■ **TASK DETAILS**:
Among the entries below, find all lines that include "each" and copy them.

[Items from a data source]

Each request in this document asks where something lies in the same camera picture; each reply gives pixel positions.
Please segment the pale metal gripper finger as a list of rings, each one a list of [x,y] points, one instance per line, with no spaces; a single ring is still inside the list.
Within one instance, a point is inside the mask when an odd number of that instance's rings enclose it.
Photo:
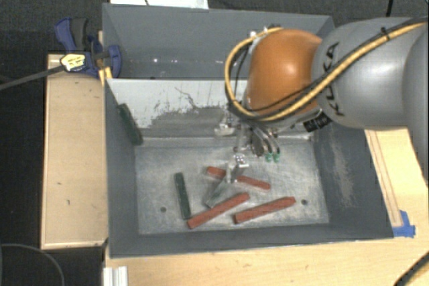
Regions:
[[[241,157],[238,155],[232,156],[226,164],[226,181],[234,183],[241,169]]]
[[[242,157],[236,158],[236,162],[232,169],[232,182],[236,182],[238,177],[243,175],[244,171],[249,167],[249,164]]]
==
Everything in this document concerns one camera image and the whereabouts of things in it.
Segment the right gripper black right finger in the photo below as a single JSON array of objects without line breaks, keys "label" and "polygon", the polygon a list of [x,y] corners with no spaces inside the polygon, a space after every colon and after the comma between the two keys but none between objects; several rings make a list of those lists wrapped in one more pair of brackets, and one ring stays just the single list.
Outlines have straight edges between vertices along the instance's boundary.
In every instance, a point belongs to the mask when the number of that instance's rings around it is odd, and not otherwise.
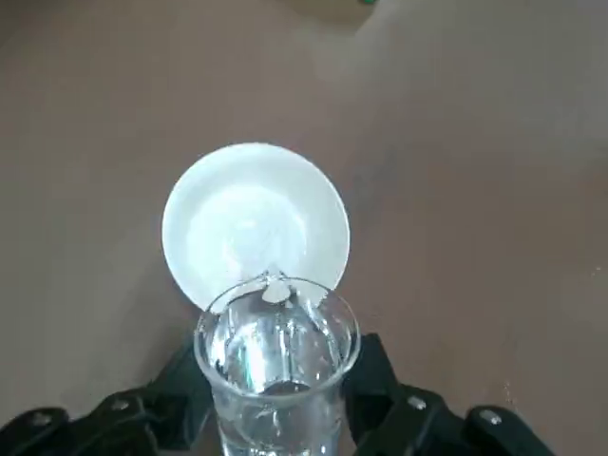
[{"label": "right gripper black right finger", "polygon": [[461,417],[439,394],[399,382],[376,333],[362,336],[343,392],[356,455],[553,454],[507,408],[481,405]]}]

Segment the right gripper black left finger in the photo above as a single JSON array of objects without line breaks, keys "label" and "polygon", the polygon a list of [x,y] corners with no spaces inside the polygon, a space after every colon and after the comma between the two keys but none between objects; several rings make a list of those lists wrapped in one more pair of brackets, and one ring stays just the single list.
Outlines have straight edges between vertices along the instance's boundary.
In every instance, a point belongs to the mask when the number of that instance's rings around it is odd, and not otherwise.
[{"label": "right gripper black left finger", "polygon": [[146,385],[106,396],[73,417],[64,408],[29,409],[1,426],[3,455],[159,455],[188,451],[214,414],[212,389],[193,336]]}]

■ **ANSWER AREA**:
Each request in this document asks where something lies in the same camera picture; each reply gives pixel positions.
Please segment the pale metal gripper finger as a list of rings, each one a list of [x,y] points, one instance per line, with no spaces; a single ring is still inside the list.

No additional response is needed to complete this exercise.